» TASK INPUT

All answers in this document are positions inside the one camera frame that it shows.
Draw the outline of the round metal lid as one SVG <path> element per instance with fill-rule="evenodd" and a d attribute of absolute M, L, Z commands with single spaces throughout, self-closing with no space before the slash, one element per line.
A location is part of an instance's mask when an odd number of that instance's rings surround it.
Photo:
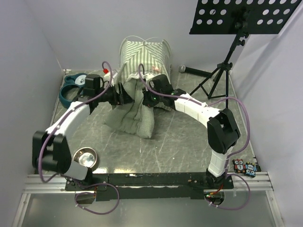
<path fill-rule="evenodd" d="M 74 153 L 72 159 L 82 166 L 91 168 L 93 171 L 97 169 L 99 163 L 97 152 L 91 147 L 80 148 Z"/>

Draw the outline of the green striped pet tent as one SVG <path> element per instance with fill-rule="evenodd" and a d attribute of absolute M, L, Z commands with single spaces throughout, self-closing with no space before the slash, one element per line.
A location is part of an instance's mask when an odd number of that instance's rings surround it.
<path fill-rule="evenodd" d="M 125 83 L 138 79 L 139 64 L 143 64 L 145 73 L 164 74 L 170 79 L 171 61 L 166 46 L 154 40 L 153 43 L 144 44 L 134 39 L 129 38 L 122 48 L 118 81 Z"/>

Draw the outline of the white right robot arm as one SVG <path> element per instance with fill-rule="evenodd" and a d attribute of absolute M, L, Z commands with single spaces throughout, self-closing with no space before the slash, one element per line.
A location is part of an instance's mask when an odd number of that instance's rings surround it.
<path fill-rule="evenodd" d="M 207 171 L 207 184 L 211 188 L 218 188 L 223 183 L 225 163 L 232 148 L 240 138 L 240 130 L 230 109 L 223 110 L 208 106 L 205 102 L 194 99 L 182 89 L 174 89 L 164 74 L 152 79 L 143 80 L 143 105 L 154 107 L 159 103 L 175 111 L 184 113 L 207 129 L 208 144 L 212 149 L 212 156 Z"/>

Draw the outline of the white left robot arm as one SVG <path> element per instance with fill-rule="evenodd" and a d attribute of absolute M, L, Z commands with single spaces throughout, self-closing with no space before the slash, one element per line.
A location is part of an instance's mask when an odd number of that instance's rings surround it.
<path fill-rule="evenodd" d="M 42 182 L 44 171 L 77 179 L 76 184 L 83 190 L 93 186 L 92 170 L 73 160 L 68 139 L 94 111 L 99 103 L 122 105 L 132 102 L 121 83 L 117 82 L 118 73 L 108 72 L 103 77 L 87 74 L 77 95 L 70 101 L 66 112 L 45 131 L 33 135 L 32 164 L 38 171 Z"/>

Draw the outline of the green checkered pet cushion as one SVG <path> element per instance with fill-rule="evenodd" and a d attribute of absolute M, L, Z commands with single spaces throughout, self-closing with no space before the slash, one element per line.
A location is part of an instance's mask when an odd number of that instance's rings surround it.
<path fill-rule="evenodd" d="M 153 108 L 143 105 L 144 84 L 138 79 L 131 79 L 123 87 L 133 101 L 110 110 L 104 124 L 113 130 L 135 134 L 143 139 L 151 138 L 155 119 Z"/>

» PROBLEM STATEMENT
Here the job is to print all the entries above exactly, minus the images.

» RESPONSE FOR THIS EXERCISE
All answers in this document are positions inside the one camera frame that it shows.
Draw the outline of the round metal lid as one SVG <path> element per instance with fill-rule="evenodd" and a d attribute of absolute M, L, Z commands with single spaces throughout, self-closing with no space before the slash, one element per line.
A location is part of an instance's mask when an odd number of that instance's rings surround it.
Photo:
<path fill-rule="evenodd" d="M 74 153 L 72 159 L 82 166 L 91 168 L 93 171 L 97 169 L 99 163 L 97 152 L 91 147 L 80 148 Z"/>

Draw the outline of the green striped pet tent as one SVG <path> element per instance with fill-rule="evenodd" and a d attribute of absolute M, L, Z commands with single spaces throughout, self-closing with no space before the slash, one element per line.
A location is part of an instance's mask when an odd number of that instance's rings surround it.
<path fill-rule="evenodd" d="M 125 83 L 138 79 L 139 64 L 143 64 L 145 73 L 164 74 L 170 79 L 171 61 L 166 46 L 154 40 L 153 43 L 144 44 L 134 39 L 129 38 L 122 48 L 118 81 Z"/>

Draw the outline of the white right robot arm as one SVG <path> element per instance with fill-rule="evenodd" and a d attribute of absolute M, L, Z commands with single spaces throughout, self-closing with no space before the slash, one element per line.
A location is part of an instance's mask when an odd number of that instance's rings surround it.
<path fill-rule="evenodd" d="M 207 171 L 207 184 L 211 188 L 218 188 L 223 183 L 225 163 L 232 148 L 240 138 L 240 130 L 230 109 L 223 110 L 208 106 L 205 102 L 194 99 L 182 89 L 174 89 L 164 74 L 152 79 L 143 80 L 143 105 L 154 107 L 159 103 L 175 111 L 184 113 L 207 129 L 208 144 L 212 149 L 212 156 Z"/>

Draw the outline of the white left robot arm as one SVG <path> element per instance with fill-rule="evenodd" and a d attribute of absolute M, L, Z commands with single spaces throughout, self-closing with no space before the slash, one element per line.
A location is part of an instance's mask when an odd number of that instance's rings surround it.
<path fill-rule="evenodd" d="M 42 182 L 44 171 L 77 179 L 76 184 L 83 190 L 93 186 L 92 170 L 73 160 L 68 139 L 94 111 L 99 103 L 122 105 L 132 102 L 121 83 L 117 82 L 118 73 L 108 72 L 103 77 L 87 74 L 77 95 L 70 101 L 66 112 L 45 131 L 33 135 L 32 164 L 38 171 Z"/>

Draw the outline of the green checkered pet cushion as one SVG <path> element per instance with fill-rule="evenodd" and a d attribute of absolute M, L, Z commands with single spaces throughout, self-closing with no space before the slash, one element per line.
A location is part of an instance's mask when an odd number of that instance's rings surround it.
<path fill-rule="evenodd" d="M 153 108 L 143 105 L 144 84 L 138 79 L 131 79 L 123 87 L 133 101 L 110 110 L 104 124 L 113 130 L 135 134 L 143 139 L 151 138 L 155 119 Z"/>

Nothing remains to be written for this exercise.